April exports fall, mixed feelings from manufacturers
The latest New Zealand Manufacturers and Exporters Association (NZMEA) Survey of Business Conditions completed during May 2016, shows total sales in April 2016 decreased 2.97% (year on year export sales decreased by 5.36% with domestic sales increasing by 2.72%) on April 2015.
In the three months to April, export sales increased an average of 24.8%, and domestic sales increased 2.2%.
The NZMEA survey sample this month covered NZ$311m in annualised sales, with an export content of 69%.
Net confidence rose to 40, up from 33 in March.
The current performance index (a combination of profitability and cash flow) is at 99, down from 103.33 last month, the change index (capacity utilisation, staff levels, orders and inventories) was at 101, down from 103 in the last survey, and the forecast index (investment, sales, profitability and staff) is at 102, down on the last result of 107. Anything over 100 indicates expansion.
Constraints reported were 53% markets, 20% skilled staff, 20% production capacity, and 7% capital.
A net 46.67% of respondents reported productivity increases for April.
Staff numbers for April increased 2.68% year on year.
Operators/labourers, tradespersons and, managers, professional/scientists reported a moderate shortage and supervisors reported a minor shortage.
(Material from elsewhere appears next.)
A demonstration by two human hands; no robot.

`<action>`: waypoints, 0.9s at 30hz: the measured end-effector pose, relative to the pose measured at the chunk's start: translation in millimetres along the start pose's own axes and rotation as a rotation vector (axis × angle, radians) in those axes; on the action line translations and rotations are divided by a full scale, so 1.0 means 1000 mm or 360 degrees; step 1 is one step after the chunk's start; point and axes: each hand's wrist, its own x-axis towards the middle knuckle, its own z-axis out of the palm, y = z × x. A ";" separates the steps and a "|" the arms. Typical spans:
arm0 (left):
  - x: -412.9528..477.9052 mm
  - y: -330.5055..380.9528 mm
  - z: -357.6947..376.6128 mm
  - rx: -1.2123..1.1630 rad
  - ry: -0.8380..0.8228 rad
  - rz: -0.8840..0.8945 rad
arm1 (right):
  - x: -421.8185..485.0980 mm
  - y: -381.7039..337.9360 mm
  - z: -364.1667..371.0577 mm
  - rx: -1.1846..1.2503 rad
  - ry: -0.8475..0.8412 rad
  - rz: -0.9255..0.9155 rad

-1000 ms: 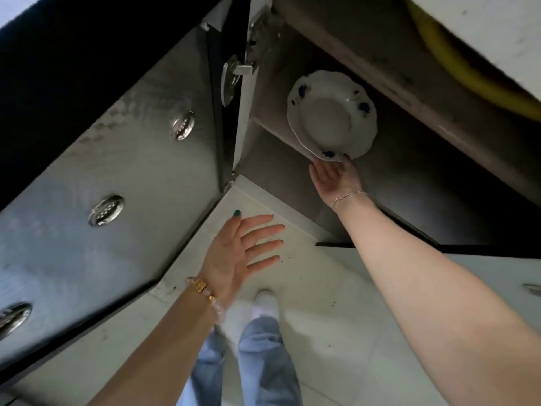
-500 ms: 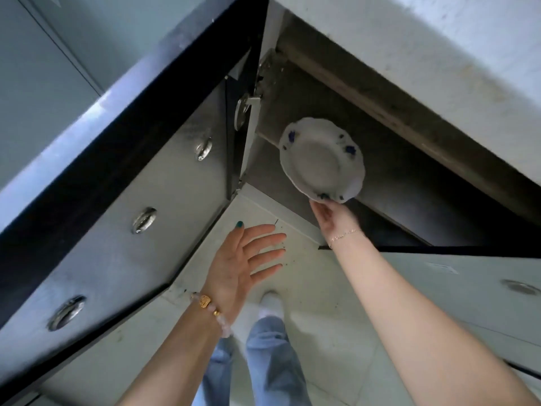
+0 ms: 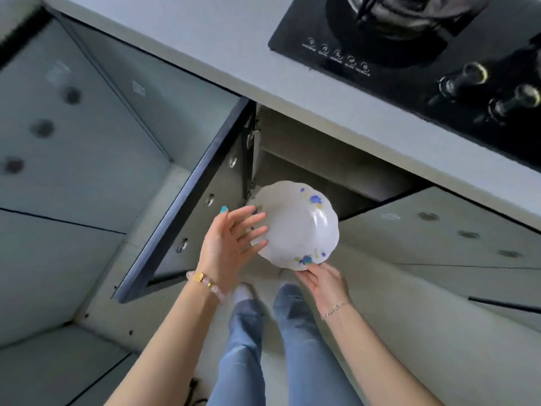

“April showed a decrease in year on year export sales, following a great start to 2016. Even with this fall, the three month average of export sales remains high at 24.8%. Domestic sales increased year on year by 2.7% in April, which is positive after the decrease seen in March. The three month average for domestic sales stayed positive at 2.2%.” says Dieter Adam, Chief Executive of the NZMEA.
“Sentiment measures were mixed this month, with confidence improving, but the index measures of performance, forecast and change, all falling on March results. Skilled staff has also increased significantly as a reported constraint to growth, moving from 6% in March, to 20% this month.
“The recent budget announcement has some positive notes on skills development and apprentices, as well as for innovation, but we would have liked to see a bigger focus on R&D within businesses. Preferably through R&D tax credits, which has a wider scope for encouraging and supporting R&D spending by manufacturers.
“In addition, we would still like to see more action on the housing front, to tackle both the demand and supply sides. Recent data from the RBNZ showing investors making up 46% of mortgages in Auckland in April highlights the need to better balance the investment and tax incentives involved. It is great to see the RBNZ look into debt-to-income measures.
“The Reserve Bank of New Zealand (RBNZ) held the OCR today, despite a currency that has risen two cents on a TWI basis this month. They noted the level of the currency remains higher than appropriate and that a lower dollar would assist the tradable sector.
“Manufacturers and exporters need the downward trend to a fairer level to continue, rather than these movements in the opposite direction. The RBNZ’s hands cannot be tied by housing inflation when making monetary policy decisions that affect our exchange rate and manufacturers and exporters competitiveness.” Said Dieter.